00:01 In this first lesson, you will learn how to read input from the keyboard, and you will do that using the input() function. This input() function allows you to enter something with the keyboard and then use it inside of your Python script.

00:14 Let’s head back over to a Python script. I have here an empty script. There’s nothing in here so far, but I’m going to make a comment for myself. I’m just going to say that I want to collect user input. And in Python, you can do this using the input() function.

00:31 It works just like this, that you type the word input and then open-close the brackets. This indicates a function call. And that’s enough. This instructs Python to stop execution, pause it, collect the input from the user, and continue only after the user pressed Enter. Let’s give this a spin.

00:48 I’m opening up a terminal and now I’m going to run this script. I’m going to say python script.py, press Enter, and you see that Python stops execution here.

00:59 It doesn’t jump back into my terminal because you’re still inside of the Python program right now. You’re sitting inside of input(), that opened up a portal for you to type some text. So now I can say hello, and once I press Enter, only then the script continues.

01:14 And because there’s nothing that’s going in here, it exits and goes back to my Bash console.

01:20 Now, this instruction isn’t very descriptive, so something you can do in here is you can add a string that describes what you want the user to input here. So, for example, I can say, "What's your name: ",

01:33 and then if you run this again,

01:36 then you will see that the prompt displays here inside of your console, and that makes more sense. As a user, I know what I’m supposed to do, so I can type in here my name. I’m going to say Martin, press Enter. Python continues, and because nothing else goes on in this small script, it exits and goes back to the Bash console.

01:56 Now, there’s not much happening with this, but the input() function returns whatever the user inputs here. So in this case, that would be the string "Martin".

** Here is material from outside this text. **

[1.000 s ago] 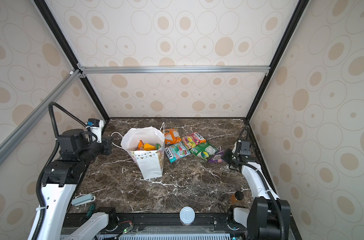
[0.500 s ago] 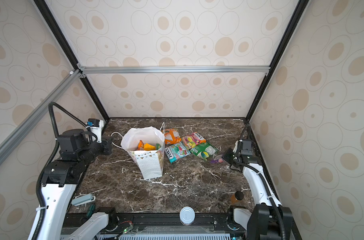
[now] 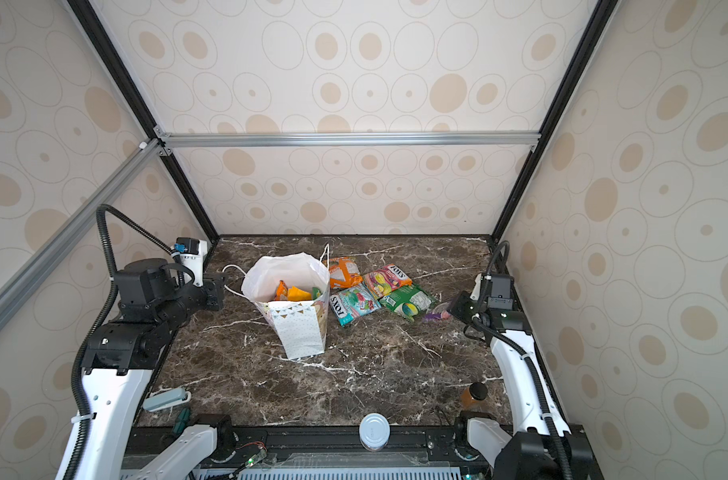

02:05 You can catch the input by assigning it to a variable. You can say name = input(), and then when I run this script again and input my name, it’s going to be stored inside of the script under the name variable.

02:19 Unless you do something with that name variable, not much is going to happen. But like this, you can save it and then reuse it in your script.

02:27 If I run this again, you won’t see a difference because currently I’m not doing anything with the name variable, but now, for the moment that this script exists before it exits again, my name "Martin" here exists as a string in the name variable.

02:43 And that’s all for collecting input. You really just need to put the input() function, you can optionally pass it a prompt, and then Python is going to pause execution, collect whatever you type in there until you press Enter, and optionally you can save it to a variable name, which makes a lot of sense if you want to do something with the user input. Now in the next lesson, you will see something that you can do with an input like that, and also a potential trouble that you can run into and how to solve it.